Grałem kiedyś z bratem i ojcem na podobnej mapie. Ja grałem twierdzą, brat zamkiem. Grałem perfekcyjnie, ale i tak przyszedł i złoił mi skórę, a zostało mu jeszcze na tyle dużo wojska, że rozwalił tatę, który grał nekromantą; w sumie nic dziwnego, skoro miał więcej archaniołów niż ja behemotów. Jakim sposobem? Na tamtej mapie był ten sam problem co tutaj: za dużo niestrzeżonych surowców. I pewnie jeszcze startując zamkiem otrzymał od autora bonusowe konserwatoria, bo przecież wpasowują się w klimat strefy ;P
Na próbę pograłem tydzień w "Osiem Królestw" czerwonym (zamek), startując bez żadnych surów (level impossible). Założyłem sobie przedtem, że mogę jedynie zbierać leżące luzem surowce i nie mogę zaatakować żadnych stworzeń na mapie. W dniu 7 zbudowałem portal chwały. To plus dwa siedliska aniołów i dwa konserwatoria w strefie vs jedno siedlisko behemotów u gracza z twierdzą. Ciekawe jaki tym razem byłby rezultat Zamek vs Twierdza ;P
Ale i tak obstawiam jasnoniebieskiego. Płaszcz Nieumarłego Króla broniony przez losową liczbę tytanów i hydr, 2 tury od startowego zamku to lekka przeginka. Taki pomarańczowy co najwyżej pomacha mu przed nosem Rogiem Obfitości i puści inferno z Księgii Magii Ognia (notabene strzeżonej przez całkiem konkretną liczbę 10 archaniołów).

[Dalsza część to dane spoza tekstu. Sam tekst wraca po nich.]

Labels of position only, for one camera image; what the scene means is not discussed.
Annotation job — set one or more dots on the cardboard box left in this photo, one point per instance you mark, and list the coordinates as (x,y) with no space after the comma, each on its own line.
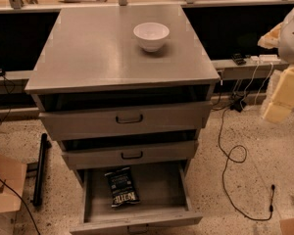
(12,183)

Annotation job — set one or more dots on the black power adapter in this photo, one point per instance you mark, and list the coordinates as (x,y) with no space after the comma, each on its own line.
(238,105)

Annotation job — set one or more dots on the white ceramic bowl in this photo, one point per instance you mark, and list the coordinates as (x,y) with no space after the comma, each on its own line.
(151,37)

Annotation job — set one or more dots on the cardboard box corner right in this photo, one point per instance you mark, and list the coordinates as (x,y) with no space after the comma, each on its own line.
(287,226)

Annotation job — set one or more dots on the black bar on floor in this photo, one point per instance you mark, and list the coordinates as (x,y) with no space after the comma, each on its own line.
(37,195)

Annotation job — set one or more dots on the black remote on ledge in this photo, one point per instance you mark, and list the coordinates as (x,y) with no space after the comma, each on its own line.
(238,59)

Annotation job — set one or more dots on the top grey drawer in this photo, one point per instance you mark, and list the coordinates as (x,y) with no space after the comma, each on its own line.
(84,124)

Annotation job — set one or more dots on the white power strip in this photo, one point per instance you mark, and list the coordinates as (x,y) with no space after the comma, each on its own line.
(265,58)

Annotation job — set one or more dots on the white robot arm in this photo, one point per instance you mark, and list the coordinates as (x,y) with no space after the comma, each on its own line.
(286,43)

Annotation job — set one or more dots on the blue chip bag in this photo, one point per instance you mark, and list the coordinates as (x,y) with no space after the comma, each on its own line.
(122,187)

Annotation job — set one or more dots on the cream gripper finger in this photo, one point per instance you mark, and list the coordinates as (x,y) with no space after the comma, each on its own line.
(271,39)
(279,101)

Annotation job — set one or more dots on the middle grey drawer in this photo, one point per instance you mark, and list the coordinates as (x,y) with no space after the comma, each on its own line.
(130,155)

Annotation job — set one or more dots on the bottom grey drawer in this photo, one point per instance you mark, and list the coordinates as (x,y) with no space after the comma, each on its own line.
(164,202)

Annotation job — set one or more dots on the grey drawer cabinet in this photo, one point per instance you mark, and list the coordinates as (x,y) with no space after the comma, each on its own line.
(92,61)

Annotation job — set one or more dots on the grey drawer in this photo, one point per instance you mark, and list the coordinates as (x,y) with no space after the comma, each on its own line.
(130,155)
(84,124)
(164,202)

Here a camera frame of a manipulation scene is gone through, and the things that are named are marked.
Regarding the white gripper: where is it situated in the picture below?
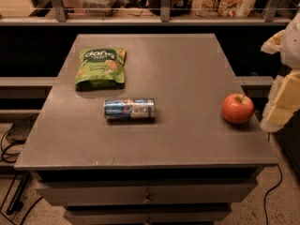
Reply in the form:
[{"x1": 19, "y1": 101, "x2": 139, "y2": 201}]
[{"x1": 261, "y1": 13, "x2": 300, "y2": 132}]

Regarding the Red Bull can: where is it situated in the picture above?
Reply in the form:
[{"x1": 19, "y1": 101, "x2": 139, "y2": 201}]
[{"x1": 103, "y1": 98, "x2": 156, "y2": 120}]

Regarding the red apple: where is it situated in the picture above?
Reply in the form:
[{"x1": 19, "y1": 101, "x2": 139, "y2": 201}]
[{"x1": 222, "y1": 94, "x2": 254, "y2": 124}]

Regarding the yellow snack bag on shelf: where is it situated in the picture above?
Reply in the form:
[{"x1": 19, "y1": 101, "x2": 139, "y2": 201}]
[{"x1": 196, "y1": 0, "x2": 256, "y2": 18}]

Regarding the green snack bag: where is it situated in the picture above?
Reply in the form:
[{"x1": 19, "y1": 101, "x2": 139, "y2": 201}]
[{"x1": 74, "y1": 48, "x2": 127, "y2": 89}]

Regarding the clear plastic container on shelf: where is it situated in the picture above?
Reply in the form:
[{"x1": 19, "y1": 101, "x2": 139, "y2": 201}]
[{"x1": 80, "y1": 0, "x2": 116, "y2": 16}]

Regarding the black cable right floor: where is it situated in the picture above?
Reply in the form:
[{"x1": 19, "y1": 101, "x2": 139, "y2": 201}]
[{"x1": 262, "y1": 164, "x2": 283, "y2": 225}]

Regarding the metal shelf rail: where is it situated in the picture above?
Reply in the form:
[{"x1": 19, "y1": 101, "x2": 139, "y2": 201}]
[{"x1": 0, "y1": 0, "x2": 299, "y2": 26}]

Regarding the black cables left floor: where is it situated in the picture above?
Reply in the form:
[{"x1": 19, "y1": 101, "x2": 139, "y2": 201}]
[{"x1": 0, "y1": 114, "x2": 43, "y2": 225}]

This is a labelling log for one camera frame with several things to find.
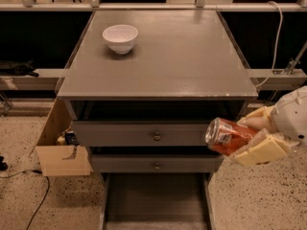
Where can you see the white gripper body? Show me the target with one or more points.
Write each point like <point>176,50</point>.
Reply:
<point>292,115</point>

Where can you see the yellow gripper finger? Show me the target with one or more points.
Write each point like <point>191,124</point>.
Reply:
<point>261,149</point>
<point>259,119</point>

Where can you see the orange crushed coke can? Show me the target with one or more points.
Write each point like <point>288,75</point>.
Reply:
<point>225,136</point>

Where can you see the grey drawer cabinet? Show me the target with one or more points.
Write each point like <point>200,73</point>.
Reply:
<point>183,68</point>

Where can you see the grey open bottom drawer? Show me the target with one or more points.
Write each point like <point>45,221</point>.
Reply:
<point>156,201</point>

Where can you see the grey middle drawer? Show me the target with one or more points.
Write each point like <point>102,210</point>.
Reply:
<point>115,163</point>

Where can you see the grey top drawer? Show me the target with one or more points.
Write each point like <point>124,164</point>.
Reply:
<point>128,134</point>

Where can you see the white ceramic bowl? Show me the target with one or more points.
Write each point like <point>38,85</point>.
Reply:
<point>120,38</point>

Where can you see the items inside wooden box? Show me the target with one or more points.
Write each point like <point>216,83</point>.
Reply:
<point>68,138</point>

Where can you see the wooden box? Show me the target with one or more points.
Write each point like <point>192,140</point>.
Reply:
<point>56,158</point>

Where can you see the black object on shelf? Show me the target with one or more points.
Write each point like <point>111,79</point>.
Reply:
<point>17,68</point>

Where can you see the metal shelf rail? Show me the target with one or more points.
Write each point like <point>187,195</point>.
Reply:
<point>82,7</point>

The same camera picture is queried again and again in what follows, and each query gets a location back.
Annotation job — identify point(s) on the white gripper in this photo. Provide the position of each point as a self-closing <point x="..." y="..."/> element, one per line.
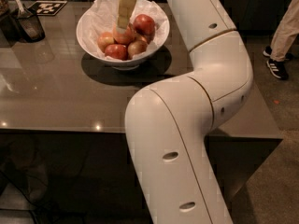
<point x="125" y="8"/>

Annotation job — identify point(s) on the red-yellow apple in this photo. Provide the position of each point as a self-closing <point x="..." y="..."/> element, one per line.
<point x="124" y="36"/>

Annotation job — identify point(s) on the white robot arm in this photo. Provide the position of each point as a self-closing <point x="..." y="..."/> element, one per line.
<point x="166" y="122"/>

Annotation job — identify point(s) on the dark red right apple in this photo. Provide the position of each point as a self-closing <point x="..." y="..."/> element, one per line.
<point x="144" y="24"/>

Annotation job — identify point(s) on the white ceramic bowl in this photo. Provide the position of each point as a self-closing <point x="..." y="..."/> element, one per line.
<point x="124" y="64"/>

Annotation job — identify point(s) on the small hidden yellow apple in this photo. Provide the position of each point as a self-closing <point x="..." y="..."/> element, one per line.
<point x="141" y="38"/>

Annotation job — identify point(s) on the left yellow-red apple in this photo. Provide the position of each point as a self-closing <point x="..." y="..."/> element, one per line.
<point x="105" y="39"/>

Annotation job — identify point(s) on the front right yellow apple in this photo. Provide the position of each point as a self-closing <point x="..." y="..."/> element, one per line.
<point x="136" y="47"/>

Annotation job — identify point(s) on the front red apple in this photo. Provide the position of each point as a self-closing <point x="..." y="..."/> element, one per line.
<point x="116" y="51"/>

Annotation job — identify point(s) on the black white fiducial marker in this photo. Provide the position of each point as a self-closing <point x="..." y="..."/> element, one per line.
<point x="47" y="8"/>

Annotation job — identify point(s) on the dark container with scoop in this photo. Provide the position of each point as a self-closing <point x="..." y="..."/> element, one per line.
<point x="28" y="23"/>

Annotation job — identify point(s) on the person in beige trousers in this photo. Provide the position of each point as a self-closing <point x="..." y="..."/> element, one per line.
<point x="286" y="32"/>

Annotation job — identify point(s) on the black white sneaker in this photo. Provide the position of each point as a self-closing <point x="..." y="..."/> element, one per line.
<point x="277" y="69"/>

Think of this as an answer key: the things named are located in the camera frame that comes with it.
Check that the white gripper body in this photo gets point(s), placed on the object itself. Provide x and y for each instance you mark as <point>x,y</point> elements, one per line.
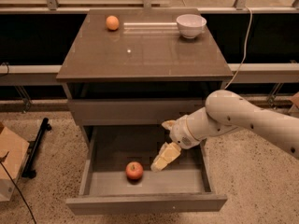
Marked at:
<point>180,133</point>

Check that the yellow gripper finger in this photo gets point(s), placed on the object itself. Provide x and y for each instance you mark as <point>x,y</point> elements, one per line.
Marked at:
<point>168,153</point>
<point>168,124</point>

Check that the grey drawer cabinet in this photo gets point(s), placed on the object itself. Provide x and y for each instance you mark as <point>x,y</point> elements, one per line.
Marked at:
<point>146,58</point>

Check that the orange fruit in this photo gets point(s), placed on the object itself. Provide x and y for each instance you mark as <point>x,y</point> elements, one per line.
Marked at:
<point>112,23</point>

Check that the red apple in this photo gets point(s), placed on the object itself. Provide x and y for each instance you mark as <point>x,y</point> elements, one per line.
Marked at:
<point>134,170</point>

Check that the white ceramic bowl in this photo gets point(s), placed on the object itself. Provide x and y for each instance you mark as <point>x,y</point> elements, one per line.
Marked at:
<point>191,25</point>

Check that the open grey middle drawer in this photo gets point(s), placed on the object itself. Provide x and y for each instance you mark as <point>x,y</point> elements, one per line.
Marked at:
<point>183,186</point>

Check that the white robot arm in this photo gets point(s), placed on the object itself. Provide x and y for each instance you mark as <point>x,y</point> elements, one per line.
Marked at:
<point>226,112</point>

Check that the closed grey top drawer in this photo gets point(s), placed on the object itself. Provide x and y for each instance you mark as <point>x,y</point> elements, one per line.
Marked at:
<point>131,111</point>

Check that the cardboard box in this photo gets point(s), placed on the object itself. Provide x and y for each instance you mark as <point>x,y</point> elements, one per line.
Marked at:
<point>14,149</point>

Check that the black metal stand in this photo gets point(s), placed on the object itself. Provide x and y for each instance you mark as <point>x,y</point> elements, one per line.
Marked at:
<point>32,150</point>

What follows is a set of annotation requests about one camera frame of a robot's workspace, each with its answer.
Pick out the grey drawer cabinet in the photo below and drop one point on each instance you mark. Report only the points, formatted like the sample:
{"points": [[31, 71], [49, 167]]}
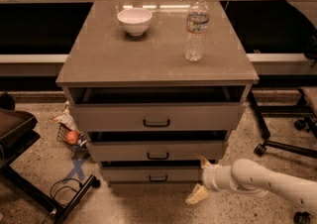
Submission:
{"points": [[108, 66]]}

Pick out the black chair left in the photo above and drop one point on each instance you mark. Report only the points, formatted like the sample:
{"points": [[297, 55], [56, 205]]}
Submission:
{"points": [[48, 164]]}

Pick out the black wire basket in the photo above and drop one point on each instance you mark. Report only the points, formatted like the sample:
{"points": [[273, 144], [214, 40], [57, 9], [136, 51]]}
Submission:
{"points": [[80, 147]]}

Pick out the grey bottom drawer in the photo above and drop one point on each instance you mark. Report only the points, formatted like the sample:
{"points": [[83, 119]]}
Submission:
{"points": [[151, 174]]}

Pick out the clear plastic water bottle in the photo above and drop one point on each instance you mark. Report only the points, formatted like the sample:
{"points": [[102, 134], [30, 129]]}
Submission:
{"points": [[196, 27]]}

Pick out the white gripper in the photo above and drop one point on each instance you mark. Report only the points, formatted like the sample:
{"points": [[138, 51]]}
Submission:
{"points": [[208, 177]]}

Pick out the grey middle drawer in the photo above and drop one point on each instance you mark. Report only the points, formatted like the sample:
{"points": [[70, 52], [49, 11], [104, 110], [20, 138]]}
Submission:
{"points": [[156, 151]]}

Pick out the snack bag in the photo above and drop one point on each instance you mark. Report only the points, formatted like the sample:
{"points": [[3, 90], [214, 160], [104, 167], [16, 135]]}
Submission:
{"points": [[66, 119]]}

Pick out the white ceramic bowl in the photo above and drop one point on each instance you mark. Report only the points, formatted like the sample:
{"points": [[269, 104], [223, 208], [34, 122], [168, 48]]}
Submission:
{"points": [[135, 21]]}

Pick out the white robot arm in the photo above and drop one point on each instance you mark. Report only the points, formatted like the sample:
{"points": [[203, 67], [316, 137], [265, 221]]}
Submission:
{"points": [[247, 177]]}

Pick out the red apple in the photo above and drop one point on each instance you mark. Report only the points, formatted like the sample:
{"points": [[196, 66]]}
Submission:
{"points": [[72, 137]]}

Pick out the grey top drawer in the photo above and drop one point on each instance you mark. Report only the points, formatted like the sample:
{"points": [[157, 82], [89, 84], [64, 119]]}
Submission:
{"points": [[137, 117]]}

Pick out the grey drawer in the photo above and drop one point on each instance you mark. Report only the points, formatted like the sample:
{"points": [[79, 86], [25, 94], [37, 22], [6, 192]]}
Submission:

Tak sobie przypominam, że najczęściej błędy na mapie wywołuje nadmiar obiektów jakiegoś typu. Widzę, że osiągnąłeś limit kopalni, generatorów stworzeń, kamieni wiedzy i i tych kół od mocy. Spróbuj zabrać z mapy po jednej sztuce każdego, żeby w razie czego gra miała ten margines błędu. Na razie tyle mi przychodzi do głowy.